What is being asked> Below are several records. Retype exactly those lines running from the one with "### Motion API" through the one with "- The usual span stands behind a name", end lines included, and no others.

Material shown>
═══

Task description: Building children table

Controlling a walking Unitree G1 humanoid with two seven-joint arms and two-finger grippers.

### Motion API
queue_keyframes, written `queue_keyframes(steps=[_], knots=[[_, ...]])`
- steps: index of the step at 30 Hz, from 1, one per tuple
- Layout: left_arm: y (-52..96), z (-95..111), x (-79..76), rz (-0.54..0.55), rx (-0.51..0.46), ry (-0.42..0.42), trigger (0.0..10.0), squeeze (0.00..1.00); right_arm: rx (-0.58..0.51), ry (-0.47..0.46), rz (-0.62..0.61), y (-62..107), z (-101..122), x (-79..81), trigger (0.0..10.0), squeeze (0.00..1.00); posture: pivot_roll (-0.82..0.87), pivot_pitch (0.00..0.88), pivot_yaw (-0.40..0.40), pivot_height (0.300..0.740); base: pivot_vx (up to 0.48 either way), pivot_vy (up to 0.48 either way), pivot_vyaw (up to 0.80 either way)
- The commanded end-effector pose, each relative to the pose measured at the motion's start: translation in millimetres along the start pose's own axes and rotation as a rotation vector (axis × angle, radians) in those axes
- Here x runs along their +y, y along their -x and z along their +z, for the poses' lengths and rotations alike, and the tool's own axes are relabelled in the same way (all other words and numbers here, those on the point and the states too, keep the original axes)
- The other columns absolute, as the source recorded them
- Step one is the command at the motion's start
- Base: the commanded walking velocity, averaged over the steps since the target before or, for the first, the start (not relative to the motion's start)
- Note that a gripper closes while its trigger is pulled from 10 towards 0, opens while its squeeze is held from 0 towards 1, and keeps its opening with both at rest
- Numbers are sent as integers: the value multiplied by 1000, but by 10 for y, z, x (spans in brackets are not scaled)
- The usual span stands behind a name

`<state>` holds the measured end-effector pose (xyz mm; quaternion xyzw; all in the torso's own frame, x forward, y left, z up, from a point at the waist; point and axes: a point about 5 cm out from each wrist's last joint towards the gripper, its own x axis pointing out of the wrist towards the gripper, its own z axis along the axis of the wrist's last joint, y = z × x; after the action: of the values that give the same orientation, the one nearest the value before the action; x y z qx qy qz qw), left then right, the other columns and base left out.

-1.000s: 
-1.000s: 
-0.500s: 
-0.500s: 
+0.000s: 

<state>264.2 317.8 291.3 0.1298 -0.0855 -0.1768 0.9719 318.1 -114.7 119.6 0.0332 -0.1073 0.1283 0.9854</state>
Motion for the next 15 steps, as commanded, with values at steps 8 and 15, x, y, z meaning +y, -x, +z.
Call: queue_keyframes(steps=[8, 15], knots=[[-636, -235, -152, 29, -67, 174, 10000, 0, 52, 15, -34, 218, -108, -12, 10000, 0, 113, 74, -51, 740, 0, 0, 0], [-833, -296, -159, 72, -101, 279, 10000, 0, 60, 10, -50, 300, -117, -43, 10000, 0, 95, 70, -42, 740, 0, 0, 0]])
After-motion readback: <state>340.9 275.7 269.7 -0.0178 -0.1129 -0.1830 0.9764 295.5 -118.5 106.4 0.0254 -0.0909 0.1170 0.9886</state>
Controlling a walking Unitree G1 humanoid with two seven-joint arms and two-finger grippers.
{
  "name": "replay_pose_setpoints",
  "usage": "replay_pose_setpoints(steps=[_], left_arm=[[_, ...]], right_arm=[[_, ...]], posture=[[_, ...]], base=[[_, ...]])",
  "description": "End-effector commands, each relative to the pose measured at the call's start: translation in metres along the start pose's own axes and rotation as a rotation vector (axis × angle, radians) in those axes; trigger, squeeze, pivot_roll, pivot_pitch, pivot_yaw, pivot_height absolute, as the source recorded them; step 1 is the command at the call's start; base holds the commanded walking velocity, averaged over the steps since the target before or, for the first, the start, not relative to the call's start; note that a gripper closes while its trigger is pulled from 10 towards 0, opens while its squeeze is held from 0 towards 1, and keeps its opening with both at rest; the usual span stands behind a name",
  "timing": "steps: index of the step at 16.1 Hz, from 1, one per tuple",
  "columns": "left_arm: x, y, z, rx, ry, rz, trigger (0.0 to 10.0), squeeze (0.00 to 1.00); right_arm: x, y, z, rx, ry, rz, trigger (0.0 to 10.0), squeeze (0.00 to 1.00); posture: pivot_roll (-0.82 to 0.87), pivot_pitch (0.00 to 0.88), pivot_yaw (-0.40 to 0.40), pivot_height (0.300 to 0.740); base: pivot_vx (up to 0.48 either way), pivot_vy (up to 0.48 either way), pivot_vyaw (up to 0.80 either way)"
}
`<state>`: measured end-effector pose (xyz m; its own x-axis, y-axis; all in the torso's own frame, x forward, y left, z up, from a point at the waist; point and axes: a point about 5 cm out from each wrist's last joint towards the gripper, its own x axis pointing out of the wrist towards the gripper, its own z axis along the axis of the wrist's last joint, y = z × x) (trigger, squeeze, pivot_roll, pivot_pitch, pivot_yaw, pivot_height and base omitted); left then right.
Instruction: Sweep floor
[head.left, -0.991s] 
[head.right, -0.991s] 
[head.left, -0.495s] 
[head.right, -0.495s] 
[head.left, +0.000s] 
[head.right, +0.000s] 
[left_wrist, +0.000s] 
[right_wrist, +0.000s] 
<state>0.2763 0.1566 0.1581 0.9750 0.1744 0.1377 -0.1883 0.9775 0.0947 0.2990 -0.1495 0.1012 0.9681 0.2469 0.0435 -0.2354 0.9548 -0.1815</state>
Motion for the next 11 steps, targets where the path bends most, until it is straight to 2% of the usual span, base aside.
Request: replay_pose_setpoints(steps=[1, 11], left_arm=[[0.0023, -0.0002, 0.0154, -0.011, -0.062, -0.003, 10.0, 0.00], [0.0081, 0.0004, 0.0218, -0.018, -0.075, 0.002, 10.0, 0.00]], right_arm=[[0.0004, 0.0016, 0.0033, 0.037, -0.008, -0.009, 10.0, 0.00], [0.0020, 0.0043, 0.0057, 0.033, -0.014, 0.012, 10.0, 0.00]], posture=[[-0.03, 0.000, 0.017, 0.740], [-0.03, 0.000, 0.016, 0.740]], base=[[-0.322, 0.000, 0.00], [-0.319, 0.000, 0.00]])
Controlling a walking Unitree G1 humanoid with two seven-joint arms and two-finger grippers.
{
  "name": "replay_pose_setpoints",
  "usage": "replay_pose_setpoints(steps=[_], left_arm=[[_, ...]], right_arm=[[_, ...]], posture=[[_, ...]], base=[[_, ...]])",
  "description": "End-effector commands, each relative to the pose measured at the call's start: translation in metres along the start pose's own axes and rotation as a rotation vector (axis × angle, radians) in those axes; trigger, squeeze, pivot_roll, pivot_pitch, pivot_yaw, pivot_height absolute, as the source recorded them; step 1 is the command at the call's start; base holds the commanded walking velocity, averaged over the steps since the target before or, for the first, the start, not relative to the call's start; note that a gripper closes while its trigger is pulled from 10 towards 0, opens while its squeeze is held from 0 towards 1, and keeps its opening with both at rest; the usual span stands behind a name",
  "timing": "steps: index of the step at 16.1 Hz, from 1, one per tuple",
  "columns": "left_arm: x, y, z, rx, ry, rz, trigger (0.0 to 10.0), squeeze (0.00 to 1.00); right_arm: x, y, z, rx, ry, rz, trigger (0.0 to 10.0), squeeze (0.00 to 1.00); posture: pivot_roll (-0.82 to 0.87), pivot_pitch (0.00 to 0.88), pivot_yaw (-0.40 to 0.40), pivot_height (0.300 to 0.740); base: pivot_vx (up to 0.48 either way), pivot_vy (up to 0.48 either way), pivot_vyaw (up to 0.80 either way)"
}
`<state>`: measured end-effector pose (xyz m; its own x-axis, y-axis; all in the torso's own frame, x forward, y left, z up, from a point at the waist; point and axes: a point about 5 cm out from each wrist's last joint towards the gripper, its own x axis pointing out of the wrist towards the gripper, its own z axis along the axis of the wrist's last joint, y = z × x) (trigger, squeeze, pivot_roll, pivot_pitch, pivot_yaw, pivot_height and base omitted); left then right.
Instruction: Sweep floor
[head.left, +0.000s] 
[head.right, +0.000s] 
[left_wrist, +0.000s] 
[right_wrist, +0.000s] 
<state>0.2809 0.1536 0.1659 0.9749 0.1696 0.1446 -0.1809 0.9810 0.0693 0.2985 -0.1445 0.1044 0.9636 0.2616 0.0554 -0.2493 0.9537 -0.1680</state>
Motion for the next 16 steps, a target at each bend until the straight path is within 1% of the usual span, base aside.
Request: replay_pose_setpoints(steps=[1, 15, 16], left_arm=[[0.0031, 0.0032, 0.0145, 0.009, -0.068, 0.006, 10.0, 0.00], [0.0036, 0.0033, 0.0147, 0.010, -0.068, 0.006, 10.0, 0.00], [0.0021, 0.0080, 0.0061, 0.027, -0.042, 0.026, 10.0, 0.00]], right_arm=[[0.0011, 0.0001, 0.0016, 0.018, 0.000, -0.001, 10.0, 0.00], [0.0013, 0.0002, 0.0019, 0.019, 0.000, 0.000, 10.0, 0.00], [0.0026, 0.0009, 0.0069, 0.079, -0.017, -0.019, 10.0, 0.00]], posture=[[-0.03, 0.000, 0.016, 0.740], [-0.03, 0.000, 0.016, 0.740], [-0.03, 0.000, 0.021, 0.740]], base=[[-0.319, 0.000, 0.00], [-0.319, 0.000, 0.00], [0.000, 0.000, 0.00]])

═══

Result of the task>
### Motion API
queue_keyframes, written `queue_keyframes(steps=[_], knots=[[_, ...]])`
- steps: index of the step at 30 Hz, from 1, one per tuple
- Layout: left_arm: y (-52..96), z (-95..111), x (-79..76), rz (-0.54..0.55), rx (-0.51..0.46), ry (-0.42..0.42), trigger (0.0..10.0), squeeze (0.00..1.00); right_arm: rx (-0.58..0.51), ry (-0.47..0.46), rz (-0.62..0.61), y (-62..107), z (-101..122), x (-79..81), trigger (0.0..10.0), squeeze (0.00..1.00); posture: pivot_roll (-0.82..0.87), pivot_pitch (0.00..0.88), pivot_yaw (-0.40..0.40), pivot_height (0.300..0.740); base: pivot_vx (up to 0.48 either way), pivot_vy (up to 0.48 either way), pivot_vyaw (up to 0.80 either way)
- The commanded end-effector pose, each relative to the pose measured at the motion's start: translation in millimetres along the start pose's own axes and rotation as a rotation vector (axis × angle, radians) in those axes
- Here x runs along their +y, y along their -x and z along their +z, for the poses' lengths and rotations alike, and the tool's own axes are relabelled in the same way (all other words and numbers here, those on the point and the states too, keep the original axes)
- The other columns absolute, as the source recorded them
- Step one is the command at the motion's start
- Base: the commanded walking velocity, averaged over the steps since the target before or, for the first, the start (not relative to the motion's start)
- Note that a gripper closes while its trigger is pulled from 10 towards 0, opens while its squeeze is held from 0 towards 1, and keeps its opening with both at rest
- Numbers are sent as integers: the value multiplied by 1000, but by 10 for y, z, x (spans in brackets are not scaled)
- The usual span stands behind a name

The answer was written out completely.